Other proposals include:
– a new licensing system for clubs all the way through the football pyramid requiring them to obtain a license in order to operate as a professional football club;
– new tests for prospective owners and directors of football clubs;
– the implementation of a minimum standard of fan engagement, particularly on the topic of club heritage;
– the prevention of English clubs joining breakaway competitions that do not meet predetermined criteria; and
– last-resort powers of the regulator to intervene in relation to financial distributions within the football pyramid.
The publication of the white paper is the latest chapter in a long-running saga within English football centred around the ownership and management of clubs. It follows several recent high-profile events, from the expulsion of Bury FC from the English Football League in August 2019 when the club fell into financial crisis, to the failed European Super League (ESL) proposal which sparked widespread criticism and fan protest in April 2021.
The latter scandal led to the government to commission an independent fan-led review of football governance, chaired by former sports minister Tracey Crouch MP. The review made 10 recommendations, with the creation of an independent regulator being the main one, and Downing Street supported the review’s suggestions. That support has now been taken a step further as evidenced by the proposals in the white paper.

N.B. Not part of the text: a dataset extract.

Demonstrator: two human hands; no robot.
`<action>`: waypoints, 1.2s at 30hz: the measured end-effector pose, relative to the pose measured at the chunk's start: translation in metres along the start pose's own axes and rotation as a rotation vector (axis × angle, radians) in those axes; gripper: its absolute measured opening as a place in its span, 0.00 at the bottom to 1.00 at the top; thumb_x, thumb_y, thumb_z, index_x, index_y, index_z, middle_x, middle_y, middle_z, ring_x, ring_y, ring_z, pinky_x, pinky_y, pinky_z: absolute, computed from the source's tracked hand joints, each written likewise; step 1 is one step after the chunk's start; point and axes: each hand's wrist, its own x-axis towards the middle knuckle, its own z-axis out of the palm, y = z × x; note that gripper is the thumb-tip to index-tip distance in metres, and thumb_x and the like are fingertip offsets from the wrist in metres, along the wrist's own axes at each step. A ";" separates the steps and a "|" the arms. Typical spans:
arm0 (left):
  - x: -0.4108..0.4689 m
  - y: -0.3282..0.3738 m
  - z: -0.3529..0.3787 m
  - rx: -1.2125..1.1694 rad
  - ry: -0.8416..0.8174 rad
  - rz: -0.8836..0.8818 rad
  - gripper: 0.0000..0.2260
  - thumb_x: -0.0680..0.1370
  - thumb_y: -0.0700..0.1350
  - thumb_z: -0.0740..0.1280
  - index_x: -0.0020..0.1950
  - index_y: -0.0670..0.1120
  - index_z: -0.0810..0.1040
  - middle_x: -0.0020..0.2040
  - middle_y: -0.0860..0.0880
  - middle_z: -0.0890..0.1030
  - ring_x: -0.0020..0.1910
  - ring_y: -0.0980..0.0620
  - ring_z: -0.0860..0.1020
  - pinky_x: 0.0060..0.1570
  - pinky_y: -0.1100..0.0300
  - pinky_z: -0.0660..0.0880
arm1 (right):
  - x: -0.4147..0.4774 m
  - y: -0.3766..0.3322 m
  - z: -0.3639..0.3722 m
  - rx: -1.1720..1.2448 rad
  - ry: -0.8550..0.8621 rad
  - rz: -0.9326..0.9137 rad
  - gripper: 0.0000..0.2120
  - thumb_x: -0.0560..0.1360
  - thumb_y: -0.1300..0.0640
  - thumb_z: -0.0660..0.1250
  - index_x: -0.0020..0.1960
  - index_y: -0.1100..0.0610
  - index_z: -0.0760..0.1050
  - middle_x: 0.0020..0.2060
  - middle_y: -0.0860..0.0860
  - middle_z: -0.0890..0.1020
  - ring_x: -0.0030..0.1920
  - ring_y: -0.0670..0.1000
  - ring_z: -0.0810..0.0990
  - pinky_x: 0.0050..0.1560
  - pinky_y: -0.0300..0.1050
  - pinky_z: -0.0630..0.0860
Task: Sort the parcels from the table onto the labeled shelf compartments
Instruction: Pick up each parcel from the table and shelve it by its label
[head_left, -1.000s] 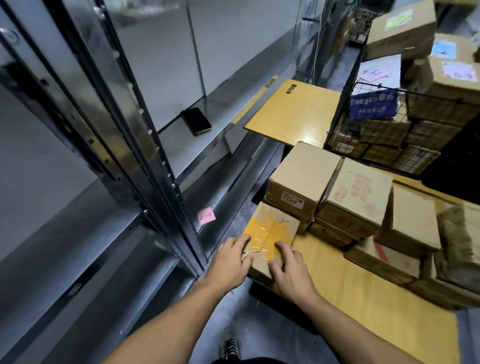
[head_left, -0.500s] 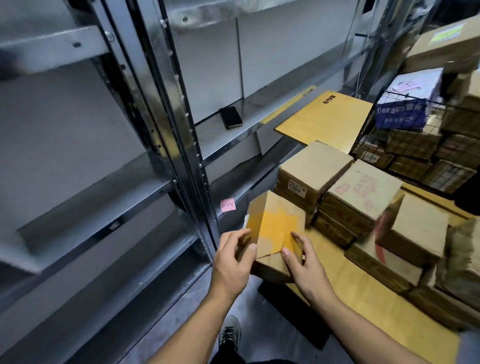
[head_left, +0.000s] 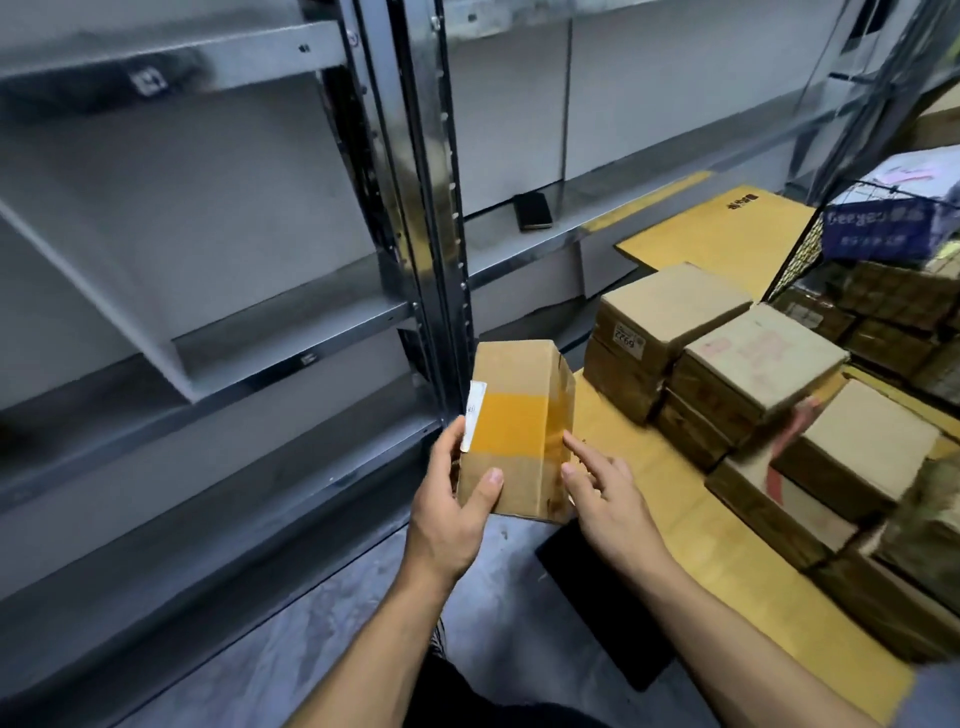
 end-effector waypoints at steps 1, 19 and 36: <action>-0.006 -0.001 -0.003 0.010 0.017 0.001 0.30 0.74 0.52 0.68 0.73 0.58 0.62 0.62 0.69 0.71 0.60 0.72 0.72 0.53 0.76 0.69 | 0.000 -0.004 0.003 0.029 -0.013 0.016 0.18 0.82 0.47 0.62 0.72 0.41 0.71 0.64 0.48 0.73 0.65 0.45 0.73 0.60 0.30 0.66; -0.051 -0.003 -0.114 0.109 0.273 -0.023 0.16 0.80 0.46 0.66 0.65 0.61 0.70 0.64 0.54 0.71 0.62 0.59 0.73 0.56 0.67 0.73 | -0.044 -0.059 0.102 0.627 -0.283 -0.022 0.22 0.79 0.59 0.66 0.69 0.42 0.67 0.60 0.52 0.82 0.61 0.54 0.81 0.63 0.60 0.77; -0.216 -0.021 -0.285 0.340 0.464 -0.088 0.26 0.74 0.50 0.71 0.71 0.58 0.68 0.65 0.53 0.70 0.62 0.57 0.71 0.53 0.76 0.65 | -0.174 -0.100 0.260 0.194 -0.303 -0.381 0.22 0.77 0.55 0.61 0.65 0.33 0.67 0.59 0.42 0.71 0.55 0.36 0.74 0.57 0.27 0.69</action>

We will shortly follow up with an in-depth analysis of the white paper. This will discuss, among others:
– what exactly the white paper proposes in terms of reforms to English football;
– whether the paper’s publication will lead to the much sought-after change in football governance;
– the regulator’s organisational structure and governance, how its chair and board will be appointed, and how their proposed powers may work in practice; and
– the effect the new owners and directors tests will have on prospective buyers; and
– how the regulator will prevent any subsequent attempts at an ESL or something similar.
Commenting on the paper’s release, Head of International Keith Oliver said:
“The publication of the white paper is a direct consequence of the failed ESL, which was a disastrous PR car crash for all involved. The introduction of an independent regulator will doubtless have an immediate and positive effect on the governance of the people’s game and is to be hugely welcomed.”